Possedere una casa e delle belle cose è fondamentale per tutti noi. Viviamo e siamo identificati dalla quantità e qualità degli oggetti, vestiti, automobili e da tutto ciò che questa età dell’oro e del consumismo ci offre. Compriamo, riceviamo in regalo, in eredità e… accumuliamo.
Le nostre case assomigliano sempre più a negozi pieni di mercanzie e gli armadi, i ripostigli, le cantine e i solai sono sempre più pieni.
Nasce perciò l’esigenza di fare una scelta tra comprare una casa più grande o prendere in affitto un magazzino.
Mi è capitato spesso, nella mia lunga carriera di architetto, che mi sia stato chiesto di cercare una soluzione per arginare questa marea di oggetti e vestiti che toglie aria e che si trasforma inesorabilmente da elemento di sicurezza emotivo a disordine fisico e mentale.
Il mondo è oggi pieno di libri, corsi, specialisti, canali tematici, tutti a proporre metodi infallibili per disfarsi del ciarpame accumulato in generazioni, ma la verità è più complessa.
Il Metodo giapponese
Ho provato ad applicare con dedizione il metodo giapponese, su di me ha funzionato benissimo, ma io non vivo solo… ho visto piangere la mia famiglia di fronte alla massa di roba inutile che, il sacro testo, proponeva di liberarsi.
I metodi in generale, a mio avviso, non sono fatti per il contesto italiano per due ragioni importanti. La prima è che abbiamo spesso cose di grande pregio ereditate dal passato anche centenario, la seconda è che la società italiana è più di relazione delle altre e voglio vedervi a disfarvi degli inutili regali mai usati, di vostra suocera.
Cosa fare allora?
Pensa e ripensa e prova in diversi contesti e alla fine ho cominciato a maturare una consapevolezza mia sull’argomento.
La prima cosa da fare è guardare, come se lo facessimo con occhi altrui, girare per tutti gli spazi, sfogliare le pile di riviste, aprire gli armadi, gli sgabuzzini, i soppalchi, le cantine, i solai, le vecchie valigie, le cassettiere – tutto.
Poi separare mentalmente i vari oggetti in tre categorie:
- Rotto, obsoleto, inutile, brutto
- Perso ma amato
- Dimenticato, mal riposto, sotto utilizzato, da valorizzare.
Disfiamoci di tutti gli oggetti catalogati rotto obsoleto, inutile, brutto
Se troviamo montagne di cavi di telefonini anni ‘90, audio cassette smagnetizzate o gli sci anni ‘70 con racchette piegate, insieme alle scatole con la contabilità dell’ufficio del nonno; oppure i pezzi del pupazzo gonfiabile della Mucca Carolina vulcanizzato e scolorito, beh la risposta forse la potete trovare da soli…

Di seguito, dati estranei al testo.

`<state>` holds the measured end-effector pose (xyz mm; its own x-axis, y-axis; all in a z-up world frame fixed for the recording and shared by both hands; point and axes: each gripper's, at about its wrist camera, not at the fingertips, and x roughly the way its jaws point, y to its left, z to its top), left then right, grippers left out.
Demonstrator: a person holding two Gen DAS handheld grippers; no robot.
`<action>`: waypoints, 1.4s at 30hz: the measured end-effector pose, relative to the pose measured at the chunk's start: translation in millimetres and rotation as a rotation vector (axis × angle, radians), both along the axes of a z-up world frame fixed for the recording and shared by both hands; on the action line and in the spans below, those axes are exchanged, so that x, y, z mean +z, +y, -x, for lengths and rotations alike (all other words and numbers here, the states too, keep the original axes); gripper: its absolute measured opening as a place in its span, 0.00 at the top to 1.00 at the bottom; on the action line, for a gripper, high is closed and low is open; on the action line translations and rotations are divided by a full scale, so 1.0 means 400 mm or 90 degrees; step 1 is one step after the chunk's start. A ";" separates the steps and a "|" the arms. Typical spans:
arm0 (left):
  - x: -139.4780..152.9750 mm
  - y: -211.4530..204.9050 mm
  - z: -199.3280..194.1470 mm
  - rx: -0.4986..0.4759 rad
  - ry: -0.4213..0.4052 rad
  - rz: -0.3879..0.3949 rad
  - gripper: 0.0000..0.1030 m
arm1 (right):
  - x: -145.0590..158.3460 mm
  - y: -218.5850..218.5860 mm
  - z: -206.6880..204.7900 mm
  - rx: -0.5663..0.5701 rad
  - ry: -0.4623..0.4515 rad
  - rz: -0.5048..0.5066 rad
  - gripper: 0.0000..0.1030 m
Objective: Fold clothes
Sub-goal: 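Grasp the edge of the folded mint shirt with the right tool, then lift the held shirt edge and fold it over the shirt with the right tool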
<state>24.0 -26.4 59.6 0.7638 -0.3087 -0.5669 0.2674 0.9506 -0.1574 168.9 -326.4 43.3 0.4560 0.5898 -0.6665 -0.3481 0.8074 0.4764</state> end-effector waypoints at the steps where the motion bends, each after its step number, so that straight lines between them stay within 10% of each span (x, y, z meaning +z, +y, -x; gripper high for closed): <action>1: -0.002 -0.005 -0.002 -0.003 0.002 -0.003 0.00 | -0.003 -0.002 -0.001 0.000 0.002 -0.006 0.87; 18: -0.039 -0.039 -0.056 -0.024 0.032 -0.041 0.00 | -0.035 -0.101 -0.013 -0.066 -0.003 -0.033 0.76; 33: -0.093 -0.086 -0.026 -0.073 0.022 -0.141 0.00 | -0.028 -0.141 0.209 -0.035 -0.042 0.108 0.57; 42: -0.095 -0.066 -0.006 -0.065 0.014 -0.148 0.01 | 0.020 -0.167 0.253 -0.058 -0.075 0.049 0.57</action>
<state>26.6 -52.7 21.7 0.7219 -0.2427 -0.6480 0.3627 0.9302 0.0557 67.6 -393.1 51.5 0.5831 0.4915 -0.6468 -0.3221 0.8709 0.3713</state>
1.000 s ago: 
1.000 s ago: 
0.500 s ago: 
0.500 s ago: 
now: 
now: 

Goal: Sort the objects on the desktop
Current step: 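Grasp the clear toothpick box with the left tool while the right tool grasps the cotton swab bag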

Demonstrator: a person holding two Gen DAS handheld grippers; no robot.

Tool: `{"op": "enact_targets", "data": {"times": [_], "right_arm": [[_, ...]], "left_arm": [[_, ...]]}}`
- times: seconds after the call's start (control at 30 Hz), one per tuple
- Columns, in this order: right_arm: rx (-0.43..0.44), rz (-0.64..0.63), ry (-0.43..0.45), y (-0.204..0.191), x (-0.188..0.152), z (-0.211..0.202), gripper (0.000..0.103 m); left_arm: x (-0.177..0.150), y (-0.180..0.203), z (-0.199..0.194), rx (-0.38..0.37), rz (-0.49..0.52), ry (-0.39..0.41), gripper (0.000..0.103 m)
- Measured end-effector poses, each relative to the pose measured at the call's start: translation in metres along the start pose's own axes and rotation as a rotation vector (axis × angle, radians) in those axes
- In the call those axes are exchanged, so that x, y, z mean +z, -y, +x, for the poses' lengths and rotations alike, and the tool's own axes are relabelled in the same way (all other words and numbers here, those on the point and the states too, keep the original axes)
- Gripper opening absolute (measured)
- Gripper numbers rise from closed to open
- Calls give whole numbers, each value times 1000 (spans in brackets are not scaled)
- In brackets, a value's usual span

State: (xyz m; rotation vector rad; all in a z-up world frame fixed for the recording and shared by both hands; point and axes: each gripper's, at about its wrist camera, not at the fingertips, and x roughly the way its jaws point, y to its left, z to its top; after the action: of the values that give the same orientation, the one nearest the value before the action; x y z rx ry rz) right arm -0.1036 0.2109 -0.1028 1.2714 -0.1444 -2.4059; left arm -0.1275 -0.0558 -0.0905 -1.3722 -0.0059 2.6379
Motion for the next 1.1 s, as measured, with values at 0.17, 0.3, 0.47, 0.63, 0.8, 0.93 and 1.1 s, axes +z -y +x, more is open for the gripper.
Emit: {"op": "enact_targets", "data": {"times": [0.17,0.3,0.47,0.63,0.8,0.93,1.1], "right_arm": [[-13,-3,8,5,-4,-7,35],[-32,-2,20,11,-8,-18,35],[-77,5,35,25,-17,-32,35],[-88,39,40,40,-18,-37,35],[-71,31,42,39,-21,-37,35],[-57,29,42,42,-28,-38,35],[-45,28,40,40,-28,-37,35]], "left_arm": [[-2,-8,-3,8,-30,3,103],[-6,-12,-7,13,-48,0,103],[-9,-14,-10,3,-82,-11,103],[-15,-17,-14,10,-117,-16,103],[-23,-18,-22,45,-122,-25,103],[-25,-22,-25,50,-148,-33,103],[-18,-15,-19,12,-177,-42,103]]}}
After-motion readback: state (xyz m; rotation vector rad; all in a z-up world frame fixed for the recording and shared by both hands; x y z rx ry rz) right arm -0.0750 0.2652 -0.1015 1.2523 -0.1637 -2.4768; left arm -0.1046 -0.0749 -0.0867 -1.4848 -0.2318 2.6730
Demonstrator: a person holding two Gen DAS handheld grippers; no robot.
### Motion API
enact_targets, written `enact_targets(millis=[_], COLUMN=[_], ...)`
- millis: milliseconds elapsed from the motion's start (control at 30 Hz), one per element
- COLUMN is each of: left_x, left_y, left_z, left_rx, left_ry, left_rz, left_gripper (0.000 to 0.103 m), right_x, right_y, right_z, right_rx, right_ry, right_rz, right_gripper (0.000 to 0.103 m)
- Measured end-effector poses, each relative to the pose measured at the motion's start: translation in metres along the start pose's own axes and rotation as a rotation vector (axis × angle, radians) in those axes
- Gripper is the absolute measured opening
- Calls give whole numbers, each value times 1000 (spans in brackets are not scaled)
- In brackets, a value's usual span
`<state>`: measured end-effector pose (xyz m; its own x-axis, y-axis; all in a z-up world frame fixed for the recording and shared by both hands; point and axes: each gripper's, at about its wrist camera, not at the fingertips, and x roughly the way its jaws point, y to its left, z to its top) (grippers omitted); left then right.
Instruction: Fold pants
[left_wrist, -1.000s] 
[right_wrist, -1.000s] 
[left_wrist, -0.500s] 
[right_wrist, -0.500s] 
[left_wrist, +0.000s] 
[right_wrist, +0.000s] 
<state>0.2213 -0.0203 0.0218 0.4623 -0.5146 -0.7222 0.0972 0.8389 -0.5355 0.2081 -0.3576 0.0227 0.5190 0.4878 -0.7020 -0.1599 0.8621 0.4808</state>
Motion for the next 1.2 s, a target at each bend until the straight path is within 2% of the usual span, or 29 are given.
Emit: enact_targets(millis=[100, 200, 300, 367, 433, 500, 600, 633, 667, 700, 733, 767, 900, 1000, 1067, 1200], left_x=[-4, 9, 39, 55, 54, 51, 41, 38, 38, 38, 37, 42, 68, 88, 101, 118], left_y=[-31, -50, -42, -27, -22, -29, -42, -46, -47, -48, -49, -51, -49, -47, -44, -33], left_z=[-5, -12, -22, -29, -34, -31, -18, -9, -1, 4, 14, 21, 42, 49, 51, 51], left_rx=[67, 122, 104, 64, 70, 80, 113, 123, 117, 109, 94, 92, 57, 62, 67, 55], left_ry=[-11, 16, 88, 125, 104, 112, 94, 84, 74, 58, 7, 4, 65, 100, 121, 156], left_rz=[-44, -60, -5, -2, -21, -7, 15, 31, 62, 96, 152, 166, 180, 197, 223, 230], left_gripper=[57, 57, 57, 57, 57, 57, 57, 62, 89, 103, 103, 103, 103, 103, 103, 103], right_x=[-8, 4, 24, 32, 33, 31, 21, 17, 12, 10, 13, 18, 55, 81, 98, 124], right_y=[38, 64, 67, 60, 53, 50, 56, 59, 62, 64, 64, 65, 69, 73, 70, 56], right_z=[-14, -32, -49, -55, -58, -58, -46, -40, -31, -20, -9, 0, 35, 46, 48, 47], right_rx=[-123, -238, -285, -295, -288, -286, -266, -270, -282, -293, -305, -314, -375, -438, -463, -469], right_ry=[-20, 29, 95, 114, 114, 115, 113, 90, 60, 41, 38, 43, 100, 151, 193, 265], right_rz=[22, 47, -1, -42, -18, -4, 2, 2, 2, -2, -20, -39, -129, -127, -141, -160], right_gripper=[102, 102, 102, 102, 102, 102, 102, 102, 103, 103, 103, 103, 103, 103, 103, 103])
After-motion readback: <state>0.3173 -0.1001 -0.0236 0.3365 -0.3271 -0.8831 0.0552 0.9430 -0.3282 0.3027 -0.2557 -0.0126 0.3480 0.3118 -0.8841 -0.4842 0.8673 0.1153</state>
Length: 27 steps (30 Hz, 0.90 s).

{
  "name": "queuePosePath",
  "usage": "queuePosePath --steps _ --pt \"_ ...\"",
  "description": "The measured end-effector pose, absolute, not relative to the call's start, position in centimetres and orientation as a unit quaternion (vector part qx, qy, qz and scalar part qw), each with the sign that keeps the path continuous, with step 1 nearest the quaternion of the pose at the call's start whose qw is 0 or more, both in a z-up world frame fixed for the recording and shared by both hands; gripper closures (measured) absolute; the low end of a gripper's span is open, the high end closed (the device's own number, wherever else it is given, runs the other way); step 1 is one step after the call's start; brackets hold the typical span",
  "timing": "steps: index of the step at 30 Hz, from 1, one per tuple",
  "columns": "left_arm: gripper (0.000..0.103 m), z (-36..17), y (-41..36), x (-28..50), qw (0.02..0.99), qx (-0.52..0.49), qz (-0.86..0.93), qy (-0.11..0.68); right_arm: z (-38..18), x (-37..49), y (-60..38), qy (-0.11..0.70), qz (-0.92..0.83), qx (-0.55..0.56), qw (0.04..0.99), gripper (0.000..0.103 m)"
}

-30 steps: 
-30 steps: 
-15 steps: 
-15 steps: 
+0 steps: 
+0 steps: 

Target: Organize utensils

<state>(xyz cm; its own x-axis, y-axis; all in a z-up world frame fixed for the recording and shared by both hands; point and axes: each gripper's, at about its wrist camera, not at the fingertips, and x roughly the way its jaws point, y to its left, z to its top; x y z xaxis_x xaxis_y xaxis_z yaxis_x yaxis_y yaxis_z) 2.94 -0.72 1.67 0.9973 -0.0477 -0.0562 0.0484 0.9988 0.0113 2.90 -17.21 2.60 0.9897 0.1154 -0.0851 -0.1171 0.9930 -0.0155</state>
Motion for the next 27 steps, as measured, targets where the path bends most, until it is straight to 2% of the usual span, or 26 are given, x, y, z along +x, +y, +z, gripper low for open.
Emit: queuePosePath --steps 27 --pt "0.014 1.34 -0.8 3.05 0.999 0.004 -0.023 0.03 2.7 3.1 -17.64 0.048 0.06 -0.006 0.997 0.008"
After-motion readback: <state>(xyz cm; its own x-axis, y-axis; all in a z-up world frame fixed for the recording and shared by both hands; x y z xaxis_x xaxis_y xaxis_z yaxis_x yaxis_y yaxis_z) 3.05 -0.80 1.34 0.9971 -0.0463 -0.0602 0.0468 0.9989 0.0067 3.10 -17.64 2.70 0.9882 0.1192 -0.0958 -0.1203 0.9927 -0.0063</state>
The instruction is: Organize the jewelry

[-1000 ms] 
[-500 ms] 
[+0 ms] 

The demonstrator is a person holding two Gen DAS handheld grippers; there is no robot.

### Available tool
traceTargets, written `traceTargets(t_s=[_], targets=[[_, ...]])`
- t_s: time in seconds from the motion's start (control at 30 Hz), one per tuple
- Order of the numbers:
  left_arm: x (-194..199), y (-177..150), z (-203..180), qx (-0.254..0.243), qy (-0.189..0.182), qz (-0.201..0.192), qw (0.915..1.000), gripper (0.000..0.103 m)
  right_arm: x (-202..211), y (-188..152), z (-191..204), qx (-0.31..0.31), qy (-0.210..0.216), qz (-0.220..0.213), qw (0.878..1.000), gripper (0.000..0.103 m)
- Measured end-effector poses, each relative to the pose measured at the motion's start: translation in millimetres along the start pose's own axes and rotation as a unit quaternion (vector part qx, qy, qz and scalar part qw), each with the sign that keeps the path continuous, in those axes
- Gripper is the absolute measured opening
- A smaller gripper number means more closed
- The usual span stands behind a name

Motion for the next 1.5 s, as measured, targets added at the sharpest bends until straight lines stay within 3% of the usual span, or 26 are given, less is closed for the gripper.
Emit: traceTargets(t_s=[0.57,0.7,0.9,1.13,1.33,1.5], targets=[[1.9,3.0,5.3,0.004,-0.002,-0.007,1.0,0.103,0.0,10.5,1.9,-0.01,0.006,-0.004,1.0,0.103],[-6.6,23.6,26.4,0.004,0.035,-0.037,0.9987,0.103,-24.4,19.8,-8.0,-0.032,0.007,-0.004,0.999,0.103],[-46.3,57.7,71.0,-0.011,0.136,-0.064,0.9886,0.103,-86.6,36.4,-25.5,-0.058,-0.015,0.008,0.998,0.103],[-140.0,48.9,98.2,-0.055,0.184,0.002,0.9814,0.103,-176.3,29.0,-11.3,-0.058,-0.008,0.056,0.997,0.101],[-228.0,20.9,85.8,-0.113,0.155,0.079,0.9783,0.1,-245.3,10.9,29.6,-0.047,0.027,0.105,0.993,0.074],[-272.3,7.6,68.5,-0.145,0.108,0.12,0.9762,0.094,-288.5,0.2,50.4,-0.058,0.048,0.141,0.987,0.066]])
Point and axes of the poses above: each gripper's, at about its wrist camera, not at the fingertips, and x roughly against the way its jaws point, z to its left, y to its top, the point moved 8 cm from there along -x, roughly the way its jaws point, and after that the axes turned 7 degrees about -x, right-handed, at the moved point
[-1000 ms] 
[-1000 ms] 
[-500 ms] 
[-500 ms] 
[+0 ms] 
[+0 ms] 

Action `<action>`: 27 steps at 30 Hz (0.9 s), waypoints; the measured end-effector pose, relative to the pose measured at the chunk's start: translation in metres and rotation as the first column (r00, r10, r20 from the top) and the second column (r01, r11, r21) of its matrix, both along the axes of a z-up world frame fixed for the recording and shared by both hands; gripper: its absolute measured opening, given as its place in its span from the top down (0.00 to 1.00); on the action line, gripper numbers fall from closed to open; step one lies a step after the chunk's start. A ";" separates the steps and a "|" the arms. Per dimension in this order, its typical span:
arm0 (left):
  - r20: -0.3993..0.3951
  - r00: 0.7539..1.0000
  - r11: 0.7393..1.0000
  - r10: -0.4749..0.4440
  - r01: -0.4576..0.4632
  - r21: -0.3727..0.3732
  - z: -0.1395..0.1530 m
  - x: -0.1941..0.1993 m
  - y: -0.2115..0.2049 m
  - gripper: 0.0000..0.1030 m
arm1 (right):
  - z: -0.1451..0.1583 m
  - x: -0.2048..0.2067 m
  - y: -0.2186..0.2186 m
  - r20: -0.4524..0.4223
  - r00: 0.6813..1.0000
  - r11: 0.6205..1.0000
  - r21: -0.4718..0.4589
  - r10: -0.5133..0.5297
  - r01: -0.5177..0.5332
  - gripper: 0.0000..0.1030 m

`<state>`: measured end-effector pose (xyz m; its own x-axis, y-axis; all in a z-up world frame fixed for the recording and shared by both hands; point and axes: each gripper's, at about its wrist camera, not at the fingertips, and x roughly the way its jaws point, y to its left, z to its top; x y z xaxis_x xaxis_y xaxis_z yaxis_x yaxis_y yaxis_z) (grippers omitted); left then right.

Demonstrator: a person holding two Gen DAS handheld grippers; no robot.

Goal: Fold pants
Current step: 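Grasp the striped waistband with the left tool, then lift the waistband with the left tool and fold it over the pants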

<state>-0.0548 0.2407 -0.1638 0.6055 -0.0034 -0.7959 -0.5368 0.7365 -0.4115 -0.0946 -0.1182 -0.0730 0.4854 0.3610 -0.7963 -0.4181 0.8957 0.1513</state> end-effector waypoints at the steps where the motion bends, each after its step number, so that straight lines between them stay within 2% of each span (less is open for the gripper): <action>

Ma spesso riscoprirete delle cose magnifiche – Perse ma amate
Che farne? Mettiamole in mostra
Il vostro primo skateboard, le foto delle nozze dei vostri genitori, o per semplificare tutte le categorie di oggetti descritte nella canzone di Jovanotti: Antidolorifico magnifico.
Tutto quello che resta appartiene alla terza categoria : dimenticato, mal riposto, sotto utilizzato, da valorizzare.
E qui arriva il punto: per me dopo aver fatto questo immenso lavoro di ricerca e selezione quello che resta va messo in evidenza, mostrato, goduto.
Certo alcune cose oggi non ci servono e comunque mantengono il loro valore inalterato, perciò io le ripongo in scatole in plastica trasparente, meglio non impilate, accessibili e godibili, su ripiani componibili, massimo due per scaffale.
Ricordiamoci infine che certe cose belle, ma per noi inutili potrebbero fare la felicità di altri. Venderle o meglio regararle può fare la differenza tra tenere una cosa che ci infescia e pensare che diventi utile per qualcun altro.